After checking the hint at the back of the book, I was puzzled that that was not the case. Maynard Smith merely said that an application of Bayes’ Theorem or “common sense” should solve the problem. I had some ideas about Bayes’ Theorem at that time, so following the hint, one arrives at the solution of 2/3, which is the same as the probability of dying prior to receiving any information from the guard. To be precise, let I be the information given by the guard and H be the hypothesis that Matthew will die. What is required is the conditional probability P(H|I). According to Bayes’ Theorem, this can be related to P(I|H) as follows:

P(H|I) = P(I|H)P(H) / P(I)

Let’s consider P(I|H). If Matthew is known to die, then the outcomes must be either (Matthew, Mark) or (Matthew, Luke). Since the guard cannot explicitly say whether Matthew will die, he either says Mark or Luke will die, with probability 1/2. P(H) is just 2/3 since it is equal to P(Matthew, Mark) + P(Matthew, Luke), both of which occurs with probability 1/3.

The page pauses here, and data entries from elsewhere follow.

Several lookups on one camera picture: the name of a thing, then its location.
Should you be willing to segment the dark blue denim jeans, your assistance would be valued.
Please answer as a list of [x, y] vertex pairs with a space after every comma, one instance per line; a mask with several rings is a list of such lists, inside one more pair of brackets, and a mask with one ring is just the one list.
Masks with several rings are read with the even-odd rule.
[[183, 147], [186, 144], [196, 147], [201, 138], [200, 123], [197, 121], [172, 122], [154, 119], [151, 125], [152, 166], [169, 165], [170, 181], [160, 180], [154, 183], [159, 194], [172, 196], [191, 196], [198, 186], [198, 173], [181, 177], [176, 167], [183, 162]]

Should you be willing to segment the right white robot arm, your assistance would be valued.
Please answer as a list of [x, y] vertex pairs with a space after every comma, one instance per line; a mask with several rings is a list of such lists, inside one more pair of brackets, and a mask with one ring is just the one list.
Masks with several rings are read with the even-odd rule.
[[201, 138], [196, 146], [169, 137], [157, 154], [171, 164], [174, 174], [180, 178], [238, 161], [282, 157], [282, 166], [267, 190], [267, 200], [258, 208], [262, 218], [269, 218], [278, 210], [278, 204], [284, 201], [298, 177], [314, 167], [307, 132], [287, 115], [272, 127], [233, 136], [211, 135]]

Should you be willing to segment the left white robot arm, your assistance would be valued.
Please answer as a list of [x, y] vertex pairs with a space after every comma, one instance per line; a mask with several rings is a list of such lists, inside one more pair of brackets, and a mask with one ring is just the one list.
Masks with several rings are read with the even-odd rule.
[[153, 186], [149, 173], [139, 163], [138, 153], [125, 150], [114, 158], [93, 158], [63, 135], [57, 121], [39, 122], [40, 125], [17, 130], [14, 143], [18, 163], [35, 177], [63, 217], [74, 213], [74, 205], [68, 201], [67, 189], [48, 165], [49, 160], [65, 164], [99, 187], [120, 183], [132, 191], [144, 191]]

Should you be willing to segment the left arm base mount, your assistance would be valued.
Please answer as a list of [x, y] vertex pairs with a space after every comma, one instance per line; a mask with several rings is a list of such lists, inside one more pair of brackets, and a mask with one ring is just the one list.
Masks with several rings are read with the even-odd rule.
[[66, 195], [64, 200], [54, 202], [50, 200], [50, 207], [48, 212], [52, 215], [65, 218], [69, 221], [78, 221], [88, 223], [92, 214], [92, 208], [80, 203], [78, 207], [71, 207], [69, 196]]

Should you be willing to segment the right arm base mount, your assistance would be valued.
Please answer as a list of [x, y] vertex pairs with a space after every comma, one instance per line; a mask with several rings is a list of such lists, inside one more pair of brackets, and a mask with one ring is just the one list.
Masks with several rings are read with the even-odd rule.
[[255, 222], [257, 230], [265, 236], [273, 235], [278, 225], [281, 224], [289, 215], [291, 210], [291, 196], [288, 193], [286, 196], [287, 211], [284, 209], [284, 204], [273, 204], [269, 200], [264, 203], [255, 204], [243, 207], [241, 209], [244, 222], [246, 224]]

How about P(I)? We could express P(I) as P(I,H)+P(I,H’), where H’ is the complement of H, and further rewrite it as P(I|H)P(H) + P(I|H’)P(H’). The first term is the same as the numerator. For the second term, P(H’) = 1/3, and P(I|H’) = 1/2, since if we know that Matthew does not die, then the only outcome is (Mark, Luke), and the guard reveals that Mark dies with probability 1/2. Putting everything together, we get

P(H|I) = (1/2)(2/3) / { (1/2)(2/3) + (1/2)(1/3)} = 2/3.

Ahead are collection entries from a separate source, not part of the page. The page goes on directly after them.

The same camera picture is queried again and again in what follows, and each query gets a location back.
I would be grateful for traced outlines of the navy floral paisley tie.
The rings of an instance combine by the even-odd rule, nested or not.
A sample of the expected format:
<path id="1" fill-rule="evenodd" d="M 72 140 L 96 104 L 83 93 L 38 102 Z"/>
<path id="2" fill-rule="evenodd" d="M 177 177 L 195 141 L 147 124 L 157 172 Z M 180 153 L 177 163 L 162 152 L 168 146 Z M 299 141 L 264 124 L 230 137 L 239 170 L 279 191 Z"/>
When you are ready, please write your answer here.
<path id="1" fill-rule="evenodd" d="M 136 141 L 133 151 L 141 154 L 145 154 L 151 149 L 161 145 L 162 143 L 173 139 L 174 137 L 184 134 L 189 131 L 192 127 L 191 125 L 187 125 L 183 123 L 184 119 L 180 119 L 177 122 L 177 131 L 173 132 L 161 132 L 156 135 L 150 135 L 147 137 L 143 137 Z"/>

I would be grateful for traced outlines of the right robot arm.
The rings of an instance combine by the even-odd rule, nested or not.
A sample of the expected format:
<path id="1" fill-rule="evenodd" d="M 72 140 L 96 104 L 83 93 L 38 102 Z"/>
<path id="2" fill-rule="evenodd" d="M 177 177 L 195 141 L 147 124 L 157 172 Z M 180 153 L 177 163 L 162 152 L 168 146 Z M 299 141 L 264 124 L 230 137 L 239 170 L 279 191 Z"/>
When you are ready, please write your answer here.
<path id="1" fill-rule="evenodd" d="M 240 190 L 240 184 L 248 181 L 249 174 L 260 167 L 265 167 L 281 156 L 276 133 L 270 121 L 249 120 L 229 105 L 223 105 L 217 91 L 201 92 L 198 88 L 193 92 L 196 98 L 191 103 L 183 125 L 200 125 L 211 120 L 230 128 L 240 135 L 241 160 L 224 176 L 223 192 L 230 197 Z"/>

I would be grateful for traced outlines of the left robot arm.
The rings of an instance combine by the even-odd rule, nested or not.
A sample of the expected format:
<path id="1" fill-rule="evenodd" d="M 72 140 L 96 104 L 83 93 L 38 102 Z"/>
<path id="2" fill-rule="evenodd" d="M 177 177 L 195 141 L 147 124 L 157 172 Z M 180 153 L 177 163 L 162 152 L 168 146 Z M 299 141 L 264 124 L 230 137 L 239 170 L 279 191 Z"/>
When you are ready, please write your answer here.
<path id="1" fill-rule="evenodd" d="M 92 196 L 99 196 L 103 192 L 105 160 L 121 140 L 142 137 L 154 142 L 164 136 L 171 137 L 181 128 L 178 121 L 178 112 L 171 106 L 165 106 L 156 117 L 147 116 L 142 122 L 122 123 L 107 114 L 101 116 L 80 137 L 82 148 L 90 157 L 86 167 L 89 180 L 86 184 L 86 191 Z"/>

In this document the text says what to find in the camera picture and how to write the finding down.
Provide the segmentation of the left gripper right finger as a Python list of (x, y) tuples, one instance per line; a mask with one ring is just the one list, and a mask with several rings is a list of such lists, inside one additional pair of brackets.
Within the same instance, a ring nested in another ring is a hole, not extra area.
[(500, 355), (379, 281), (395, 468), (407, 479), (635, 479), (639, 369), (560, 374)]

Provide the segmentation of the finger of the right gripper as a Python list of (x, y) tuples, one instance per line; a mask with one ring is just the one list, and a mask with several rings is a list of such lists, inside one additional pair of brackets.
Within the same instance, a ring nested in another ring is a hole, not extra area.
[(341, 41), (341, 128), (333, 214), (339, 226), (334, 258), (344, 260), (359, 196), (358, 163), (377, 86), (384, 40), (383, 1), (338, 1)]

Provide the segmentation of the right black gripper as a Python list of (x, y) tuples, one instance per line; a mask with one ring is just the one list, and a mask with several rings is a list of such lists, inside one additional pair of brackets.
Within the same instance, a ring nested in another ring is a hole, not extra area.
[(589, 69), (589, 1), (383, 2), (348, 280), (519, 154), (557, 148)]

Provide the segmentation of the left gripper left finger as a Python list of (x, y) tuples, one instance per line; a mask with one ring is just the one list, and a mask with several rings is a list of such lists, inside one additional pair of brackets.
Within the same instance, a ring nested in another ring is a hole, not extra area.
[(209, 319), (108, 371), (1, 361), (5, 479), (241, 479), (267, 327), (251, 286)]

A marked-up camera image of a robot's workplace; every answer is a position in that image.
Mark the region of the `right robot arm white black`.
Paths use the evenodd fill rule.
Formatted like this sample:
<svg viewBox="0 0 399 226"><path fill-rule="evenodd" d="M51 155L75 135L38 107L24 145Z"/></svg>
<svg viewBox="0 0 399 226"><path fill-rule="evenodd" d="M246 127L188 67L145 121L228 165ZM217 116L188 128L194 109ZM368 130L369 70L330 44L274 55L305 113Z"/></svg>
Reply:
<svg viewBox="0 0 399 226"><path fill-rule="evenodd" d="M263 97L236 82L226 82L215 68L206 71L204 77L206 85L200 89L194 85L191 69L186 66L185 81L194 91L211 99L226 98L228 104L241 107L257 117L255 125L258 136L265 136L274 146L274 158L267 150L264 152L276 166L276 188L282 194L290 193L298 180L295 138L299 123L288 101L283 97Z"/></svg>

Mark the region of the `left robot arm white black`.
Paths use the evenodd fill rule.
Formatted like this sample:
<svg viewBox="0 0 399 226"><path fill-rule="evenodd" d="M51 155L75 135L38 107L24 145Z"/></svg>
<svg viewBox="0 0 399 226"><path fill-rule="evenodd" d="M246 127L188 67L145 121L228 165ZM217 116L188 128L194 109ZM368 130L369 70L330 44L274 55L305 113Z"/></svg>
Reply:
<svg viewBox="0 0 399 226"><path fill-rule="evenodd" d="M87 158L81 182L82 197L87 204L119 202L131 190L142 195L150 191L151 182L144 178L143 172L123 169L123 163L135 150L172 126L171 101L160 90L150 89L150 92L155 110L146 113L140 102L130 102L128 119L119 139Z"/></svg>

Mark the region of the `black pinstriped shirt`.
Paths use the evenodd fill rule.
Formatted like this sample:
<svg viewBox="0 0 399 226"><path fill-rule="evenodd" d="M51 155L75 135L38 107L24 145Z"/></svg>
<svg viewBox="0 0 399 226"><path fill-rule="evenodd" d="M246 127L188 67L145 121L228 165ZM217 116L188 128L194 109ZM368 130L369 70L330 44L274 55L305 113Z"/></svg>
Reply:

Bayes’ Theorem works but may lead to mechanical application without stimulating more intuition about conditional thinking. With more experience, P(H|I) could be computed as follows. Given information from the guard, only two outcomes are possible: (Mark, Matthew), (Mark, Luke). The total probability shrinks from 1 to 2/3. Now between these two outcomes, the guard can only reveal Mark or Luke. Consider the case of the guard revealing Mark. Since there are two Marks to one Luke, the guard reveals Mark with probability 2/3, after which, only Matthew or Luke could die, each with probability 1/2. Now consider the other case, where the guard reveals Luke. This occurs with probability 1/3, after which, only Mark or Matthew could die. But there are two Marks to one Matthew, so the probability of Matthew dying is 1/3. Putting these together we have {(2/3)(1/2) + (1/3)(1/3)} / (2/3) = 2/3.

Things may be clearer with the help of the figure below. Maybe this is the “common sense” that Maynard Smith talked about.

Very nice. Just that I am uninterested in the theorem. I just use my own “calculation”

It’s good to develop an intuition for conditional probabilities. I guess the theorem helps in more mundane tasks and also provides a general framework to look at conditional probabilities.